EXERCISE OBJECTIVE: From the listing below, please restate exactly the lines beginning at the one with "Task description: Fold" and ending at the one with "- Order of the", both included, and skip the pictures.

SUPPLIED MATERIAL Block Start

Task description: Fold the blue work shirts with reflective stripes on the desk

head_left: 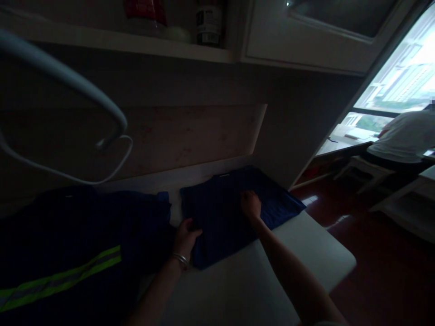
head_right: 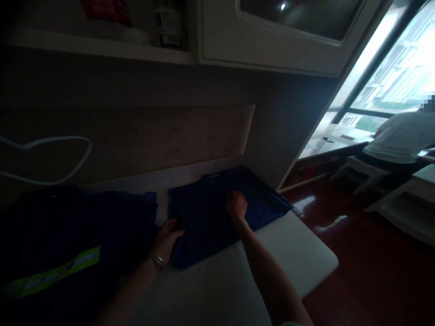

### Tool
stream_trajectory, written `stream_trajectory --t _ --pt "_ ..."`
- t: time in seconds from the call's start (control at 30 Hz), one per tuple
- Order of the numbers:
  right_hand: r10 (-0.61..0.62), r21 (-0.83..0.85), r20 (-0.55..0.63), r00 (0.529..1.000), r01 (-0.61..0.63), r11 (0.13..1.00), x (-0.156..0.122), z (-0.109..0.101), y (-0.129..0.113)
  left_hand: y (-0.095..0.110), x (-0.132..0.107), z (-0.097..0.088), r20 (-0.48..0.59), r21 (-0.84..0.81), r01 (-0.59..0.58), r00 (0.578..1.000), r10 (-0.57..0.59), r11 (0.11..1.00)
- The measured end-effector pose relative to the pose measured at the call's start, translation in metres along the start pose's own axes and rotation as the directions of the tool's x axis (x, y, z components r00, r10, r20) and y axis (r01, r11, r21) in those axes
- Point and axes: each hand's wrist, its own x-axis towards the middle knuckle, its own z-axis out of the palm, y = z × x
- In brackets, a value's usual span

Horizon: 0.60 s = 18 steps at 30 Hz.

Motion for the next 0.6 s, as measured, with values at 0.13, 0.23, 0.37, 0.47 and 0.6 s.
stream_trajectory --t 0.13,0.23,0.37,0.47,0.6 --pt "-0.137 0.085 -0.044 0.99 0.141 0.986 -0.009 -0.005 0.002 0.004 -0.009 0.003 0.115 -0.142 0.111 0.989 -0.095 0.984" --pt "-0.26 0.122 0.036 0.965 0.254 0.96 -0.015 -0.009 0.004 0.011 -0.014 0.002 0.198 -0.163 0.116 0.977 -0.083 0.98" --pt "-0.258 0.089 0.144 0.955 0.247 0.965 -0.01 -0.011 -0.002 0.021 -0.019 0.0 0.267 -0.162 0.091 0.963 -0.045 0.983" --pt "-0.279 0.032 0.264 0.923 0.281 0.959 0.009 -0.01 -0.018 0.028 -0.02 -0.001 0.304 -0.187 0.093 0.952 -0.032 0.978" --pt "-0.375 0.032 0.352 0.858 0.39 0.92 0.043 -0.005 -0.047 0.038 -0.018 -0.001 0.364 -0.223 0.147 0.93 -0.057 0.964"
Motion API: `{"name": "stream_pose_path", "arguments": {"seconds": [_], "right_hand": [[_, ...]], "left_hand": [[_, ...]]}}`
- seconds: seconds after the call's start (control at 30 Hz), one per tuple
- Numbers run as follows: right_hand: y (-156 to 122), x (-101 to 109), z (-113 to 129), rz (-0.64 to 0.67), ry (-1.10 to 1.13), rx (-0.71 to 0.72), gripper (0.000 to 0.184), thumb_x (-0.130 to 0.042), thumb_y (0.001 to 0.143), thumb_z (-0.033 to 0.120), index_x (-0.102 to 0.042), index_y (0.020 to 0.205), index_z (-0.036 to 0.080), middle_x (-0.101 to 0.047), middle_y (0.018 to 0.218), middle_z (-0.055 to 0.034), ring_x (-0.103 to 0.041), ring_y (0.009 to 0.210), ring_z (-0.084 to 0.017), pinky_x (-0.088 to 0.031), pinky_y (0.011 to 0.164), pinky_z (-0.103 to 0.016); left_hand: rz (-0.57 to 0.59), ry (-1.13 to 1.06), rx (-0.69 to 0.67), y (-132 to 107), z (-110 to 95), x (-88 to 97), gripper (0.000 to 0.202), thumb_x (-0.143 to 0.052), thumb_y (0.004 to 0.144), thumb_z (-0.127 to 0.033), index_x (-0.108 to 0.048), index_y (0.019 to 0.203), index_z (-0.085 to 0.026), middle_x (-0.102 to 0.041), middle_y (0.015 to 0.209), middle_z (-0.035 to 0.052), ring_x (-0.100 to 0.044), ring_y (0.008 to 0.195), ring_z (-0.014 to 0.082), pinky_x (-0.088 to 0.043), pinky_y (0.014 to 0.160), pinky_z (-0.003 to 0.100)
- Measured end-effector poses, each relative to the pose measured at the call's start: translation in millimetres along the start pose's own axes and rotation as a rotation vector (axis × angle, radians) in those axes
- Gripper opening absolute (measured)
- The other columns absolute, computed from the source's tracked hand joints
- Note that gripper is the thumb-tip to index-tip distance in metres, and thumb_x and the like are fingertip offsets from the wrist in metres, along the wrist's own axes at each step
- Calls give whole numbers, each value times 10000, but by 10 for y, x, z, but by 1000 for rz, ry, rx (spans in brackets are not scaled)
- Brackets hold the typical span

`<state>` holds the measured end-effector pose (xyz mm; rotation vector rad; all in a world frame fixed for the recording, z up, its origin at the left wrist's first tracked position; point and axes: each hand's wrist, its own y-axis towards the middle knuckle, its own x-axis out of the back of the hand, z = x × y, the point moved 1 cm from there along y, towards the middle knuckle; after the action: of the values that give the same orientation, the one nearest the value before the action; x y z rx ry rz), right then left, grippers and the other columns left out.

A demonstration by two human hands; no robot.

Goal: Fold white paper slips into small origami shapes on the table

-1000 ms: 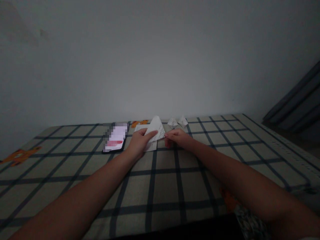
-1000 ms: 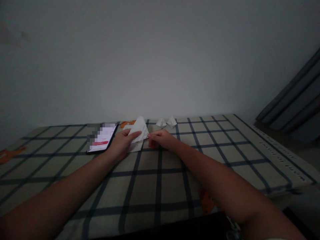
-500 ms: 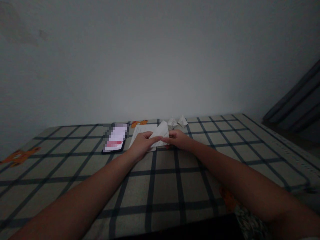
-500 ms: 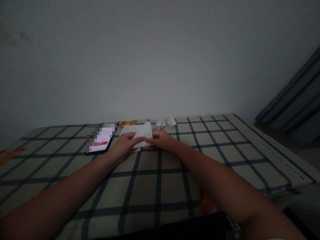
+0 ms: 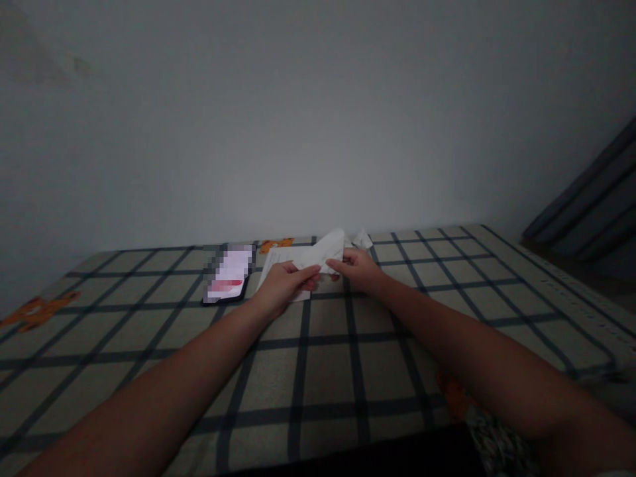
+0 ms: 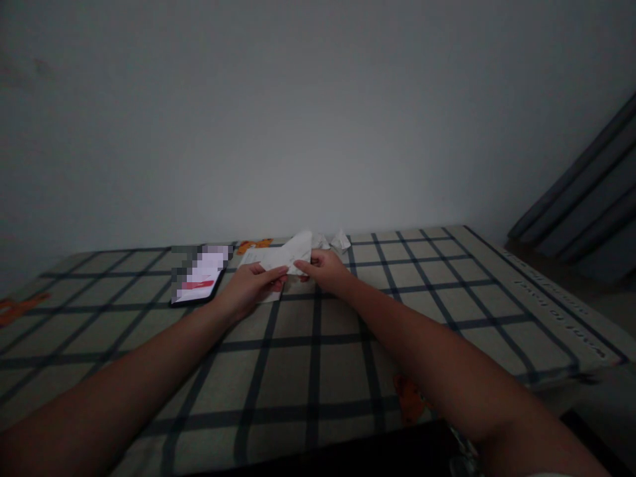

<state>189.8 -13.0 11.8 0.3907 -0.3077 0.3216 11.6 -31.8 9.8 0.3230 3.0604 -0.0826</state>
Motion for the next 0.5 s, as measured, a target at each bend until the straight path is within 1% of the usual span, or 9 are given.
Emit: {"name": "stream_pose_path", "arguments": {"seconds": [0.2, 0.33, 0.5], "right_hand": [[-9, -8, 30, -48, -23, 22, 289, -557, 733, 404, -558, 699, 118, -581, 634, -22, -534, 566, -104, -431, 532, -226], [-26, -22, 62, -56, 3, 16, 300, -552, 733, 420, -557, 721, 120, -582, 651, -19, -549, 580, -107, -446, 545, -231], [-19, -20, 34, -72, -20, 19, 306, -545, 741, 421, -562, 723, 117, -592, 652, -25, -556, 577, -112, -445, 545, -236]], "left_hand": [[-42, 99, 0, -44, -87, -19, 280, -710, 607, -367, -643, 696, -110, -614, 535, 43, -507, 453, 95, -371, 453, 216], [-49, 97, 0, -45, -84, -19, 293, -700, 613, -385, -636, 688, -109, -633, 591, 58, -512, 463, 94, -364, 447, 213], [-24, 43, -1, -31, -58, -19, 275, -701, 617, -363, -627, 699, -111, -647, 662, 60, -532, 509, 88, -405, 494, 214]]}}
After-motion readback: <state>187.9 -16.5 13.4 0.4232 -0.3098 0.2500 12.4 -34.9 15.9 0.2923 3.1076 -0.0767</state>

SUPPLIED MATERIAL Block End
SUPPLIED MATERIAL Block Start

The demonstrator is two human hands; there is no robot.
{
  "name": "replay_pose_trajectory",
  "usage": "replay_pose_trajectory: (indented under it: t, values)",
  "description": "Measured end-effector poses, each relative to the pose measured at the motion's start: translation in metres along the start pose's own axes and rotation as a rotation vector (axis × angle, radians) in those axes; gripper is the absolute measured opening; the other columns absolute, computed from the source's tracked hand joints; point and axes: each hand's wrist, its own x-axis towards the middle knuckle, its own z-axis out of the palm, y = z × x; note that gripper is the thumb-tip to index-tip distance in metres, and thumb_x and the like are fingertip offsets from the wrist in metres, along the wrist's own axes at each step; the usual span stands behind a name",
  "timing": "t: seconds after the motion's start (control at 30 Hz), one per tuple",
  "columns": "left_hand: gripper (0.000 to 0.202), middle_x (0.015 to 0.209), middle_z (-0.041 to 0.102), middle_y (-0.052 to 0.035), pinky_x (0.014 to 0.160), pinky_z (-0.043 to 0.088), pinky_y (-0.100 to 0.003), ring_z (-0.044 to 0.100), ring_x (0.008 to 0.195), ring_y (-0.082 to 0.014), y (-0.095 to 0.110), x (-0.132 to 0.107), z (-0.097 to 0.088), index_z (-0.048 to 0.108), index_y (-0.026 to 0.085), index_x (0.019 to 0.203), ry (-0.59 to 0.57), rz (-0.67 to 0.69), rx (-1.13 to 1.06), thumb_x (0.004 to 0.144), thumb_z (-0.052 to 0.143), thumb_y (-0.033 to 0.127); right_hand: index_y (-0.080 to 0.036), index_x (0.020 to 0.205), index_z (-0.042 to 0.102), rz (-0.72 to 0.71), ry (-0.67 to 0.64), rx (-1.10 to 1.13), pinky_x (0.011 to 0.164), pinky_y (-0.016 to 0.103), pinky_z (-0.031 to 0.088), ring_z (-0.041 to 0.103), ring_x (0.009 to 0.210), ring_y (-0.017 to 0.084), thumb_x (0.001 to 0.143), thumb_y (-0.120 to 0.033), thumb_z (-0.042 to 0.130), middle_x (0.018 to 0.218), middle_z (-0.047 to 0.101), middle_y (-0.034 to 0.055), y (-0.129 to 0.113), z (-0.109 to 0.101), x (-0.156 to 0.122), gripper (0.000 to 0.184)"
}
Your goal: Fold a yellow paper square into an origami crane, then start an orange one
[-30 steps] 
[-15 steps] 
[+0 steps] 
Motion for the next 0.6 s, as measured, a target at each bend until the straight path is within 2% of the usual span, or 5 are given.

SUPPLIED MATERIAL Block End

ANSWER TO THIS EXERCISE:
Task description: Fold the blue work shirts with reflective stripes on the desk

head_left: 
head_right: 

### Tool
stream_trajectory, written `stream_trajectory --t _ --pt "_ ..."`
- t: time in seconds from the call's start (control at 30 Hz), one per tuple
- Order of the numbers:

The requested output has now been given in full.